(Records excerpted from a collection)

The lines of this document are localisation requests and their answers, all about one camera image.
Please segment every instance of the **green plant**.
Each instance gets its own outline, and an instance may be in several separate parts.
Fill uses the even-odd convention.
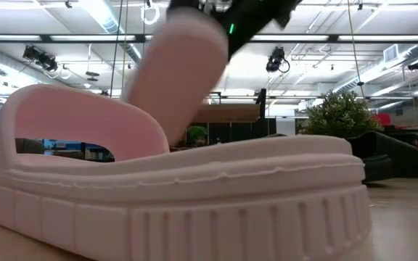
[[[352,138],[367,131],[381,131],[380,122],[352,91],[323,94],[323,103],[306,109],[309,118],[301,133]]]
[[[193,142],[197,142],[198,140],[205,139],[208,131],[202,126],[191,126],[188,128],[187,133]]]

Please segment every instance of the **wooden table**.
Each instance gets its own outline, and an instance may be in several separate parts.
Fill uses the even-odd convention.
[[[418,179],[393,179],[369,187],[373,229],[342,261],[418,261]],[[0,228],[0,260],[87,260]]]

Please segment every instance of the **desk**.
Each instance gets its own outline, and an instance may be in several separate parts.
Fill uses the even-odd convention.
[[[342,261],[418,261],[418,178],[369,187],[373,229]],[[0,260],[87,260],[0,228]]]

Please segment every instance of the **green led light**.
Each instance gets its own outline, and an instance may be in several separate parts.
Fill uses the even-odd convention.
[[[232,34],[234,30],[235,30],[235,24],[231,24],[229,33]]]

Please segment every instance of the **red object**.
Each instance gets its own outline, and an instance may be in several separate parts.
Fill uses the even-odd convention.
[[[380,121],[380,123],[383,126],[391,124],[390,115],[388,113],[380,113],[380,114],[375,115],[375,117],[377,118],[378,121]]]

**Exercise requirements:** From the records above, show each line that contains the word "every".

**Written solution:**
Please segment every instance of the **green plant**.
Please segment every instance of the **wooden table**.
Please segment every instance of the **desk**.
Please segment every instance of the **green led light**.
Please segment every instance of the **red object**.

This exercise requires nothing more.